Anon: I'm glad you enjoy the column. Thanks. OK, here we go with a can of worms . . .
Auditorium music testing began (with paper and pencil) in either 1980 or 1981 by The Research Group (TRG), but other companies got involved immediately. One of these companies was Cox Broadcasting, where I had just started working as a researcher. One of my first responsibilities was to analyze the reliability and validity of TRG's auditorium music testing methodology. I did that using the results from an early 1982 music test TRG conducted for WEAZ in Philadelphia, which was then a Jim Schulke "Beautiful Music" radio station (Cox Broadcasting owned Schulke Radio Productions at that time).
I still remember that test very clearly. Terry Patrick, now a successful programming consultant on his own, worked for The Research Group then, and was the moderator of the test. And what a test that was! Listening to about 300 hooks from groups like "101 Strings" and "The Henry Mancini Orchestra"…kind of like being nibbled to death by ducks!
The reason I say all this is that I know for a fact, since I was involved in the process, that the validity and reliability of the auditorium music testing procedure has been documented since at least 1982. We looked at every step of the process in the 1982 analysis…recruiting, site location, setting, measurement instrument (the scale), and more. Every step was analyzed.
And since that time, I have checked and rechecked the validity and reliability of paper-and-pencil auditorium music testing. I have found that the results are always the same—the procedure is a solid scientific research methodology. In other words, it tests what it's supposed to test and it produces consistent results.
Enter the electronic dial pad procedure in (I'm guessing) the early 1990s.
My problem is that I have never seen an analysis of the dial pad methodology, specifically a comparison of results to a paper-and-pencil test. The data may exist somewhere, I just haven't had the opportunity to review such a study. So my only alternative is to see what it said about the method.
I went to Broadcast Architecture's web site and found the company's description of the dial pad method. Some of the points presented, with my comments following each point, include:
The most accurate and effective auditorium test available. There is no definition or supporting data for "most accurate" and "effective" so I'm not sure that that means.
Real-time video analysis of the effectiveness of a station's music, flow, personality and marketing strategies. I'm not sure what the benefit is of "real-time video analysis." How does this help a programmer? There might be an advantage to seeing the results instantly, but I don't know what that is. If that's important to you, then it's an advantage.
Results are immediate and ready to implement within 24 hours of testing. Results are not immediate with a paper-and-pencil test, but they are available within about 24 hours, give or take a few hours.

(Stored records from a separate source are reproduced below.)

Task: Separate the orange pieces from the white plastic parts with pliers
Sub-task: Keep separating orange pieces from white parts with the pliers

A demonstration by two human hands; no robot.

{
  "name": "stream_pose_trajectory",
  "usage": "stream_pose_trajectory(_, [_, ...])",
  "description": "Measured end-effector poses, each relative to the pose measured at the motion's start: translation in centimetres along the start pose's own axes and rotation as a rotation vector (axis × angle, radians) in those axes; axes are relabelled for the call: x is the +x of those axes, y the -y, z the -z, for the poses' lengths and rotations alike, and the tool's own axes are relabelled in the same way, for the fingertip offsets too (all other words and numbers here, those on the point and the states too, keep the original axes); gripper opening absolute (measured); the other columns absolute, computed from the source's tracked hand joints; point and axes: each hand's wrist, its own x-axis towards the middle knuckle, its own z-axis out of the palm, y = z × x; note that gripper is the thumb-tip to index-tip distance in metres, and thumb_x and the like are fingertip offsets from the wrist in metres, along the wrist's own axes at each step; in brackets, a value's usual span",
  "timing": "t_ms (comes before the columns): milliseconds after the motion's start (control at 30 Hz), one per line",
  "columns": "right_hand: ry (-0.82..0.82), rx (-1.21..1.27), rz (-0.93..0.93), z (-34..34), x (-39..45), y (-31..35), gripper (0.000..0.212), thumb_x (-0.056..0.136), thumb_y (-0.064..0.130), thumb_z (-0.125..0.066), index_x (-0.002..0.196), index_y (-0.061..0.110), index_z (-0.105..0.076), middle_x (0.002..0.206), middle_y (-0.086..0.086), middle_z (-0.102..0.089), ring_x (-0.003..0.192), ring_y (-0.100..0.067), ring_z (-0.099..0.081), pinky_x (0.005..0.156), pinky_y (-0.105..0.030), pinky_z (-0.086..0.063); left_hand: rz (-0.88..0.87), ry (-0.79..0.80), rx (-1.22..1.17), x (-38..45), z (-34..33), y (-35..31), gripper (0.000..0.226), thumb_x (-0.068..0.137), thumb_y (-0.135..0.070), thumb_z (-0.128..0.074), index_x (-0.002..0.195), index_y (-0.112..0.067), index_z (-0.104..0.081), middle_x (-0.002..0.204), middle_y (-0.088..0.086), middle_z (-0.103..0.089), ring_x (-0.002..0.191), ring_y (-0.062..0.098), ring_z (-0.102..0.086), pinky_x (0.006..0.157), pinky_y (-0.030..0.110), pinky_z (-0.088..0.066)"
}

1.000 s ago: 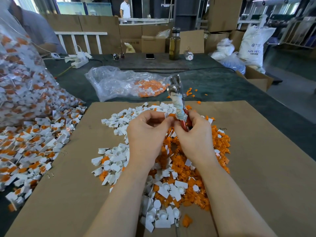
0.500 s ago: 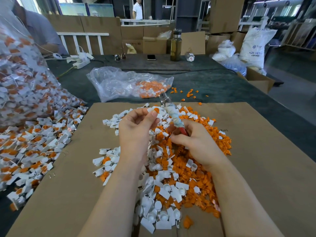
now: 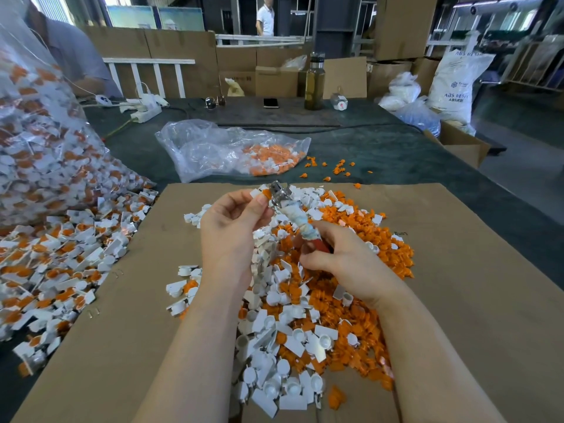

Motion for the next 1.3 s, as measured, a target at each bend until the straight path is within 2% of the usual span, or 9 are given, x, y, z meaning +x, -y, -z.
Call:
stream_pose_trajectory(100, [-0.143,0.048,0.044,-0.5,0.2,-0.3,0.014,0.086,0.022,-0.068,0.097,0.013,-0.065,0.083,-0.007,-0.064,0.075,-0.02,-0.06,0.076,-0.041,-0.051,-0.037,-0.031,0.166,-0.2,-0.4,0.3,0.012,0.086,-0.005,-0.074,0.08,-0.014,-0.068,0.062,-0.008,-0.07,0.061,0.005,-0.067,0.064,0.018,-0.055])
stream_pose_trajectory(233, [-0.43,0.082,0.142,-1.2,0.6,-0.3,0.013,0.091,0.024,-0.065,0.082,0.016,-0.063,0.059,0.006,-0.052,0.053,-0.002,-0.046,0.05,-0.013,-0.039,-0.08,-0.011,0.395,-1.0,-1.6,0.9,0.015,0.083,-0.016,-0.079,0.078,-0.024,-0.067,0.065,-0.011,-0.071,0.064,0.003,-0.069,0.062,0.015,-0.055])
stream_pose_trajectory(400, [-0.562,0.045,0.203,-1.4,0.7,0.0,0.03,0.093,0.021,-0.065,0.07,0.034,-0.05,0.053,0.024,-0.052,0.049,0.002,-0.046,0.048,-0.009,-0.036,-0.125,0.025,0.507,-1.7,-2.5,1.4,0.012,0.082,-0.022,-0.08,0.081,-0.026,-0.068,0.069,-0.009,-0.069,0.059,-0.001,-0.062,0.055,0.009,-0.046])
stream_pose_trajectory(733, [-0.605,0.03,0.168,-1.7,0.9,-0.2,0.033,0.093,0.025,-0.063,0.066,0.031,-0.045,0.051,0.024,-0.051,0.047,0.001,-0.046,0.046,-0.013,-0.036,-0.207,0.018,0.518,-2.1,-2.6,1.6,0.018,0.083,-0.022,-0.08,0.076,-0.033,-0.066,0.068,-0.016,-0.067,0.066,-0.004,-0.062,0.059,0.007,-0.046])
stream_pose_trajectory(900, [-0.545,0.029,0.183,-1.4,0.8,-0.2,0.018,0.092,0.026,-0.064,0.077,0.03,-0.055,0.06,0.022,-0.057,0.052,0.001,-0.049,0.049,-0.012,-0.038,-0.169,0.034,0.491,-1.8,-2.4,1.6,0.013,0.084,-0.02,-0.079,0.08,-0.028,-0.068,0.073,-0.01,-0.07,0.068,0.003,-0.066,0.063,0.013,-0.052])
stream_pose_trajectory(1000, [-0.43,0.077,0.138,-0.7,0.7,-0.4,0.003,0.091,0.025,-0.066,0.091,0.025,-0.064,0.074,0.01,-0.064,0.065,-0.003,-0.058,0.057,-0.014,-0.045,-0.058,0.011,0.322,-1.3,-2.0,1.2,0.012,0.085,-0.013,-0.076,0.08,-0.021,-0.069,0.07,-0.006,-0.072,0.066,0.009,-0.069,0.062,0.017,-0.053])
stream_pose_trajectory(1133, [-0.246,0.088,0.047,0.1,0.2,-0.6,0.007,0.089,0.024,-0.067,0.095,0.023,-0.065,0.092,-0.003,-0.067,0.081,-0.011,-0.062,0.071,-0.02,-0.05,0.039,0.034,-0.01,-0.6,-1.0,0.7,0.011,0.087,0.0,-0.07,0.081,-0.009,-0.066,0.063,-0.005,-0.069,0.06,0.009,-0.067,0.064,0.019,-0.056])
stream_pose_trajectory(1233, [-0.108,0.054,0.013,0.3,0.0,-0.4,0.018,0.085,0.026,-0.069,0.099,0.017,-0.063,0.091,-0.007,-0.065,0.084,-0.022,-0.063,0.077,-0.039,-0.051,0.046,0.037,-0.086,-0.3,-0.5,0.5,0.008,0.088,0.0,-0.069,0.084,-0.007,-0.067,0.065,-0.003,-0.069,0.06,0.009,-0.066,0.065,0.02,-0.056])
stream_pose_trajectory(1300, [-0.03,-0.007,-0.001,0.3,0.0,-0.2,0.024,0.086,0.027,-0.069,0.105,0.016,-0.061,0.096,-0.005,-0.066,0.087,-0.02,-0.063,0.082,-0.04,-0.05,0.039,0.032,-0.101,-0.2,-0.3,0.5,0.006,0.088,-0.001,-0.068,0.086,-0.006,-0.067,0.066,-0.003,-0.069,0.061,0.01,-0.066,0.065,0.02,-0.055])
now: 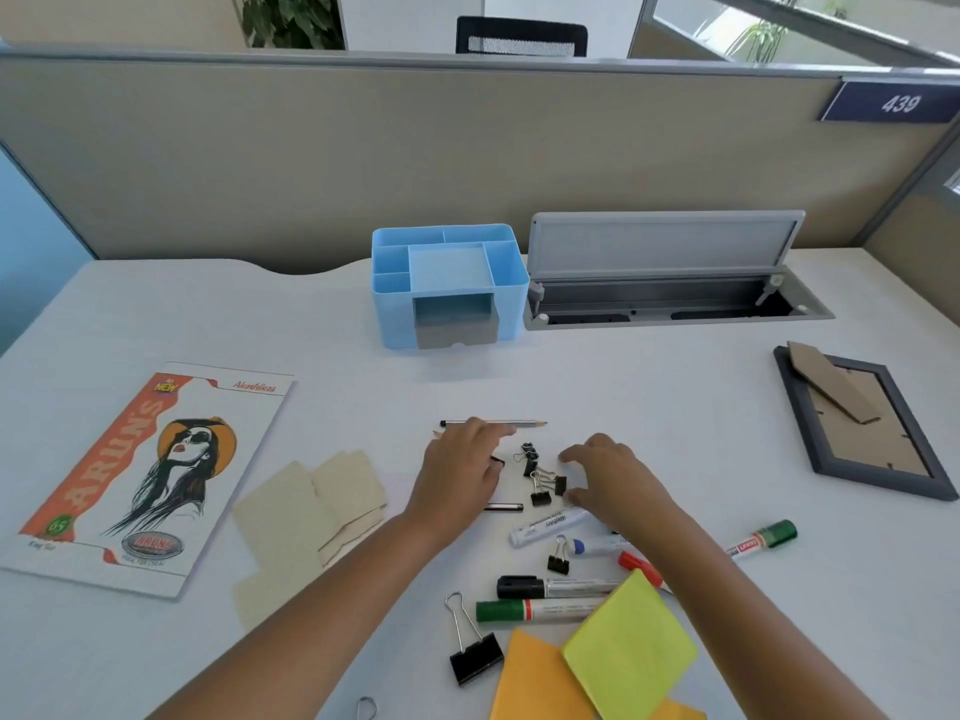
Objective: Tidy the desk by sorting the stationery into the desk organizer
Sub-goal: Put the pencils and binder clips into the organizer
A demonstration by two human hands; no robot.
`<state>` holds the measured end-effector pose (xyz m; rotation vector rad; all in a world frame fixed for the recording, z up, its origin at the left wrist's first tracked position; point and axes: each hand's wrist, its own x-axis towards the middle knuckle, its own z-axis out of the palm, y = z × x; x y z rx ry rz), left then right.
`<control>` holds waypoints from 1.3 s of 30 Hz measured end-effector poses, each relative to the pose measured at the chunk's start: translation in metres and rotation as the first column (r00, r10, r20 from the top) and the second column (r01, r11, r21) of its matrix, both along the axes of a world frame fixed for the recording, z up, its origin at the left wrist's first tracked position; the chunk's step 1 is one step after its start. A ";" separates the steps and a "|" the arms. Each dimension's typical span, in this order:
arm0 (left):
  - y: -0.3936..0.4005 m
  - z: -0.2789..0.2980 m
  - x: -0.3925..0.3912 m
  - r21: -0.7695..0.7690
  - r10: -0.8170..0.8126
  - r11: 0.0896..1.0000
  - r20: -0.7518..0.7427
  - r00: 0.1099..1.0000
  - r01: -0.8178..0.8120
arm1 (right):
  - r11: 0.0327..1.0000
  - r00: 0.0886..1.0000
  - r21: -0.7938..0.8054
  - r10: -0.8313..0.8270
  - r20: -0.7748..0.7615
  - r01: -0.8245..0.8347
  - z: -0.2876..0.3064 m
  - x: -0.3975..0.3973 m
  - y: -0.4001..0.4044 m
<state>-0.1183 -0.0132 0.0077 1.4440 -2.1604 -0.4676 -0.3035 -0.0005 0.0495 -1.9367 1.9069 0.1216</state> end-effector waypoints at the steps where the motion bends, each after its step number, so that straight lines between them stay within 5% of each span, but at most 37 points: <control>1: -0.003 0.000 -0.002 -0.036 -0.017 0.999 0.053 0.998 0.019 | 1.000 1.000 -0.007 -0.007 0.012 0.007 -0.001 0.001 0.001; 6: -0.010 -0.008 -0.003 -0.080 -0.002 0.997 0.179 0.984 0.017 | 0.997 0.998 -0.082 -0.006 0.057 0.010 -0.002 0.003 0.007; 13: 0.004 -0.027 0.028 -0.083 -0.059 0.995 0.033 0.998 0.062 | 0.999 0.977 -0.045 -0.002 0.214 0.012 0.020 0.002 -0.008; 22: 0.006 -0.016 0.030 -0.069 -0.050 0.996 0.006 0.999 0.050 | 0.961 0.941 -0.254 -0.016 0.337 0.107 0.079 0.057 -0.112; 29: 0.004 -0.016 0.031 -0.086 -0.057 0.995 0.007 0.998 0.057 | 0.969 0.989 -0.244 0.015 0.145 0.021 0.083 0.086 -0.163; 35: -0.001 -0.021 0.034 -0.065 -0.043 0.997 -0.047 0.998 0.040 | 0.947 0.967 -0.304 -0.025 0.253 0.104 0.067 0.063 -0.148; 39: -0.009 -0.015 0.028 -0.070 -0.059 0.996 -0.018 0.998 0.058 | 0.955 0.980 -0.264 -0.085 0.179 0.131 0.033 0.022 -0.118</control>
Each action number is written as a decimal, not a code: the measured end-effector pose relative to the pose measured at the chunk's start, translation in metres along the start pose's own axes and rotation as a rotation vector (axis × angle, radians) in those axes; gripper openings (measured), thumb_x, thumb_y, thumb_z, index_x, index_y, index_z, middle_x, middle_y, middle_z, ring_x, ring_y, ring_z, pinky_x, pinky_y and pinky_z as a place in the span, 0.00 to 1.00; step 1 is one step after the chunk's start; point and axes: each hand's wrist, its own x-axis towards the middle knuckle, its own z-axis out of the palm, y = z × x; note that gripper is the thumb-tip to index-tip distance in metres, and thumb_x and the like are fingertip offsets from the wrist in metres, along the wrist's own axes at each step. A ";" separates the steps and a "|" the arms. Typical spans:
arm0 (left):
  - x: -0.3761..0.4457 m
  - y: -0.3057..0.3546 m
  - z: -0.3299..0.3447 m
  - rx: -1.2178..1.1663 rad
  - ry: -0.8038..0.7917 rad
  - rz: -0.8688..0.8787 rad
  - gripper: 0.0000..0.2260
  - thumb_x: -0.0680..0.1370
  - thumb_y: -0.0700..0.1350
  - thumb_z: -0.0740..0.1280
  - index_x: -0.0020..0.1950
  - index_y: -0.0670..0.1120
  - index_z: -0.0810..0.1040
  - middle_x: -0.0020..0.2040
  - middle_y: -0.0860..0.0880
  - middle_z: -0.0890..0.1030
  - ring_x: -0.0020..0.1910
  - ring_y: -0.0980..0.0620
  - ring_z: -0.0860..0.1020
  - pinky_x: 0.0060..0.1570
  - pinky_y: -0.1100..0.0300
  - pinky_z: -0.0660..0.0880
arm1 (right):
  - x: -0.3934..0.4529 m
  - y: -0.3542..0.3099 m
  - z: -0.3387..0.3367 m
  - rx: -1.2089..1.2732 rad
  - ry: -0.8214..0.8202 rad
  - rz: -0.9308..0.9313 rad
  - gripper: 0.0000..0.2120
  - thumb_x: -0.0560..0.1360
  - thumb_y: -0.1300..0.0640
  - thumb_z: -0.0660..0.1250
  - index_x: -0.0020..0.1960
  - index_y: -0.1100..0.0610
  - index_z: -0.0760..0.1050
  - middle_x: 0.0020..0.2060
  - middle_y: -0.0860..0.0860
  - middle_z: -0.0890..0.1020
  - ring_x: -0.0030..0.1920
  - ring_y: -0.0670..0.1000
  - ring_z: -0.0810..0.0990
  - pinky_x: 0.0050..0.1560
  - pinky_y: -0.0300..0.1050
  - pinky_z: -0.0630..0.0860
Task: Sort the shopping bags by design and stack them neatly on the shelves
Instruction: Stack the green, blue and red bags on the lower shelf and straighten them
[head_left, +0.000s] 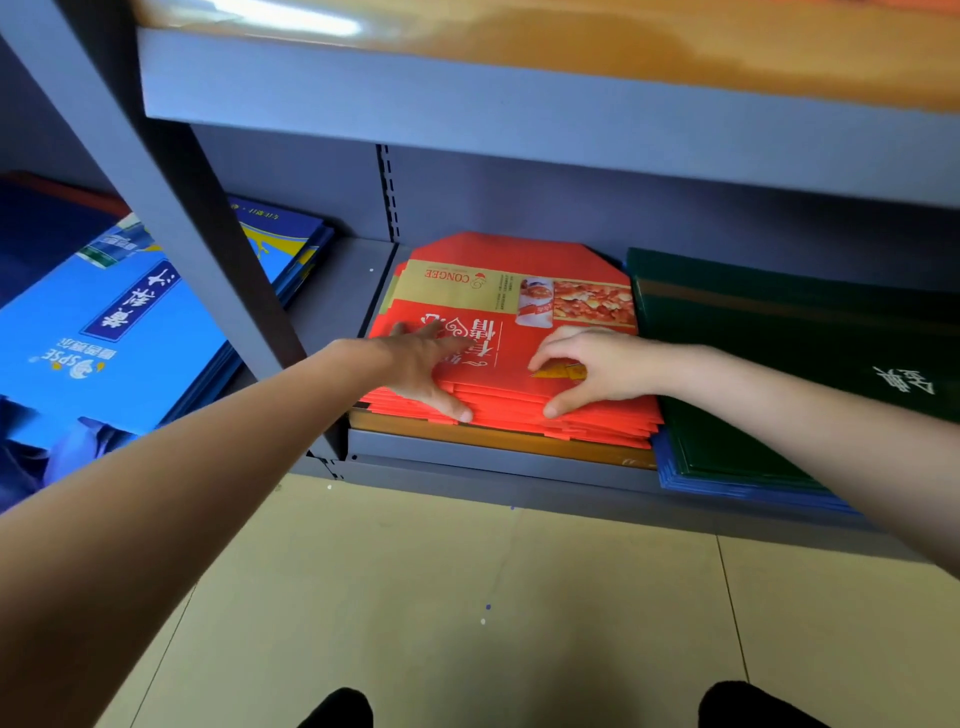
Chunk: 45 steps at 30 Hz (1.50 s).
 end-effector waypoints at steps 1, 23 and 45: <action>-0.002 -0.004 0.000 -0.006 -0.001 -0.023 0.49 0.66 0.69 0.67 0.76 0.61 0.40 0.78 0.50 0.39 0.75 0.38 0.40 0.71 0.35 0.48 | -0.002 0.002 0.000 -0.004 -0.028 0.028 0.35 0.68 0.40 0.71 0.71 0.47 0.64 0.70 0.47 0.63 0.70 0.49 0.62 0.68 0.43 0.61; -0.010 -0.019 0.027 -0.173 0.188 -0.089 0.53 0.64 0.55 0.78 0.77 0.53 0.44 0.72 0.39 0.59 0.67 0.40 0.68 0.67 0.48 0.67 | -0.031 0.008 0.029 -0.045 0.070 0.293 0.44 0.67 0.37 0.71 0.75 0.46 0.52 0.74 0.51 0.51 0.71 0.59 0.54 0.71 0.57 0.57; -0.010 -0.031 0.018 -0.099 0.201 -0.049 0.48 0.68 0.48 0.76 0.77 0.54 0.46 0.67 0.39 0.63 0.58 0.41 0.73 0.58 0.51 0.72 | -0.037 0.020 0.029 -0.326 0.001 0.315 0.55 0.64 0.34 0.72 0.76 0.44 0.39 0.76 0.52 0.43 0.73 0.62 0.53 0.73 0.62 0.45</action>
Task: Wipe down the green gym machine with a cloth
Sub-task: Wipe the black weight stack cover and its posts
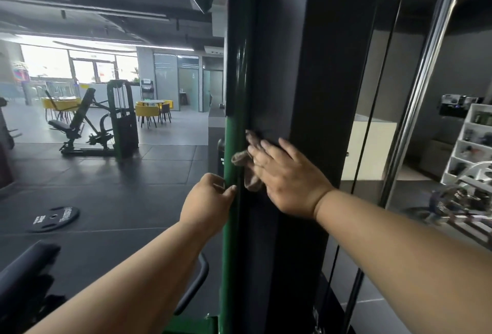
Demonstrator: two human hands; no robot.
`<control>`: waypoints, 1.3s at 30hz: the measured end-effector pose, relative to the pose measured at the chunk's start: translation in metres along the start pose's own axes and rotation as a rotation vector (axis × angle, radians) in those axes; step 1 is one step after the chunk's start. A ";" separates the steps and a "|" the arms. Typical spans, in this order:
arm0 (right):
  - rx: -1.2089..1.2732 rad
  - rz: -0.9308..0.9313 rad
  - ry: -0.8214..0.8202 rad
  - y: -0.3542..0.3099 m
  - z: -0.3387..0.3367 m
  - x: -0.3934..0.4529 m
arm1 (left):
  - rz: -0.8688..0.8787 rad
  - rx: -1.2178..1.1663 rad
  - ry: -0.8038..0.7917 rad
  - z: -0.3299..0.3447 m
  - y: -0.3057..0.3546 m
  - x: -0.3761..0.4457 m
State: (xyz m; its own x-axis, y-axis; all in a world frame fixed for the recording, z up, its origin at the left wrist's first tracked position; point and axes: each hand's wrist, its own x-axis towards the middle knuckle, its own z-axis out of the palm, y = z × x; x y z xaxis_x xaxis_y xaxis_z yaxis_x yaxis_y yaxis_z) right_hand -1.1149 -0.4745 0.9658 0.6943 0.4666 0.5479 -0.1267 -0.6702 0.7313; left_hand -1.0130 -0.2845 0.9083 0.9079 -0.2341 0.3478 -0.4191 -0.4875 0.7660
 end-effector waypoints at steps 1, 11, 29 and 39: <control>0.004 -0.016 -0.009 -0.003 0.002 -0.005 | 0.005 0.006 -0.008 -0.001 -0.001 0.000; -0.147 0.174 0.052 0.094 -0.066 0.091 | 0.035 0.027 -0.050 -0.013 0.018 0.012; -0.121 0.176 -0.015 0.095 -0.072 0.107 | 0.063 0.127 -0.065 -0.029 0.049 0.044; 0.024 0.553 0.133 0.133 -0.098 0.218 | 0.080 0.071 -0.051 -0.022 0.043 0.040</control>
State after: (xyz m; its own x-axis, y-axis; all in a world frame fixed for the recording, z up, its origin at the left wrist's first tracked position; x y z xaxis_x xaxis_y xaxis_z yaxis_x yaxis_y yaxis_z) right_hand -1.0500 -0.4058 1.2224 0.4342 0.1102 0.8941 -0.4290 -0.8474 0.3128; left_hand -0.9948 -0.2965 0.9670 0.8707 -0.3159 0.3770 -0.4913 -0.5237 0.6960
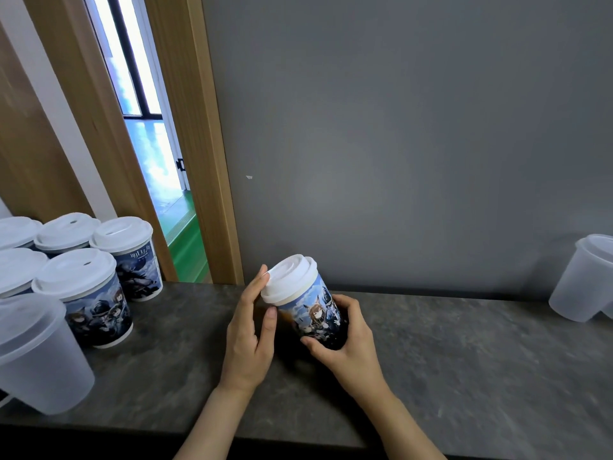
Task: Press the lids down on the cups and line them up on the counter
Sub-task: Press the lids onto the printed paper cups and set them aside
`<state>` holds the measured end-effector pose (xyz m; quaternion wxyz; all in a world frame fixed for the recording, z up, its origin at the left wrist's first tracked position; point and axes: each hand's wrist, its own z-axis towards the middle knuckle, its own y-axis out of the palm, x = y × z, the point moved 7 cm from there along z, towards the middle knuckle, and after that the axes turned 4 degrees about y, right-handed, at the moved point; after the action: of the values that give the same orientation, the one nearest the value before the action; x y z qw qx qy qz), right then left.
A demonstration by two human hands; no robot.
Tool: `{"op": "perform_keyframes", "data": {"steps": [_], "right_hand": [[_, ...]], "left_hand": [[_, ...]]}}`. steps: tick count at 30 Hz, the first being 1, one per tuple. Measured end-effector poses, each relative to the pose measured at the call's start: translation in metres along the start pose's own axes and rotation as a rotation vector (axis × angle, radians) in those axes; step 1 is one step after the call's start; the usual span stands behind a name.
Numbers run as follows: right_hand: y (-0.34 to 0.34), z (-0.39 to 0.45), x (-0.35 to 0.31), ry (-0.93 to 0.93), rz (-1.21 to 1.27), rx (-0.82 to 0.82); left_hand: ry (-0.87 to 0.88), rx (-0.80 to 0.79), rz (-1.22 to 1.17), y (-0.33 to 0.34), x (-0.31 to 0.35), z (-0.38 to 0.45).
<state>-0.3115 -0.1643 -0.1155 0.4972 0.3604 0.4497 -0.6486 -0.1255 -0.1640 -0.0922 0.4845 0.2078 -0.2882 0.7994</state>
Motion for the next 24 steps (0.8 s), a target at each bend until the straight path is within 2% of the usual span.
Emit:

If a few hours are important to you, then the dial pad has an advantage.
Test participants turn the dial "up" as they hear songs they like, and turn it "down" as they hear songs they don't like. This recreates the radio listening environment, and allows us to measure exactly how participants feel about every song they hear. I'm not sure how the dial pad "recreates the radio listening environment." Maybe because a dial is turned similar to a radio, but there are no supporting data to verify that this is important. In addition, this doesn't mean that the paper-and-pencil test does not measure exactly how participants feel about every song.
The dial also allows the audience to respond instantly to the music they are hearing. In traditional auditorium testing - where pencil and paper are used - participants concentrate more on "dot-filling" and less on listening . . . . resulting in more accurate test results. This "advantage" is, quite frankly, rather silly. Respondents also respond instantly using paper-and-pencil, and how is concentrating on "dot-filling" any different from concentrating a turning a dial up or down? I don't get it. In addition, there are no supporting data for the statement that the dial pad approach produces results that are "more accurate ."
The data are processed the night after the test . . . So are the results for paper-and-pencil tests.
This technology also can be used to receive accurate and actionable anslysis (sic) of morning shows, top-of-mind images, advertising and promotions. This also can be accomplish in the paper-and-pencil test
. . . is truly the most effective testing available. Once again, there is no definition of "effective" and there are no supporting data.
So what? Well, based on the information, the only documented advantage of the dial pad over paper-and pencil is that you can see the respondents' ratings as they happen. If that's important to you, then, well, that's important.
As you probably can guess, I strongly support scientific research because it is the only Method of Knowing that is objective, cumulative, and self-correcting. I also support refinement and change in research methodologies if the refinement or change is verified to provide better data—especially data that are more valid and reliable than a previously used methodology.
If the dial pad approach to music testing does, in fact, produce data that are more valid and reliable, then I'm all for it because it advances our knowledge in the area. The problem is that I have never seen such information. The only information I have now is that the dial pad is a different approach—not better, not worse—just different. The technology of the dial pad means nothing to me because technology in and of itself does not make the procedure better than "old technology." In some cases, technology may be a gigantic step backwards.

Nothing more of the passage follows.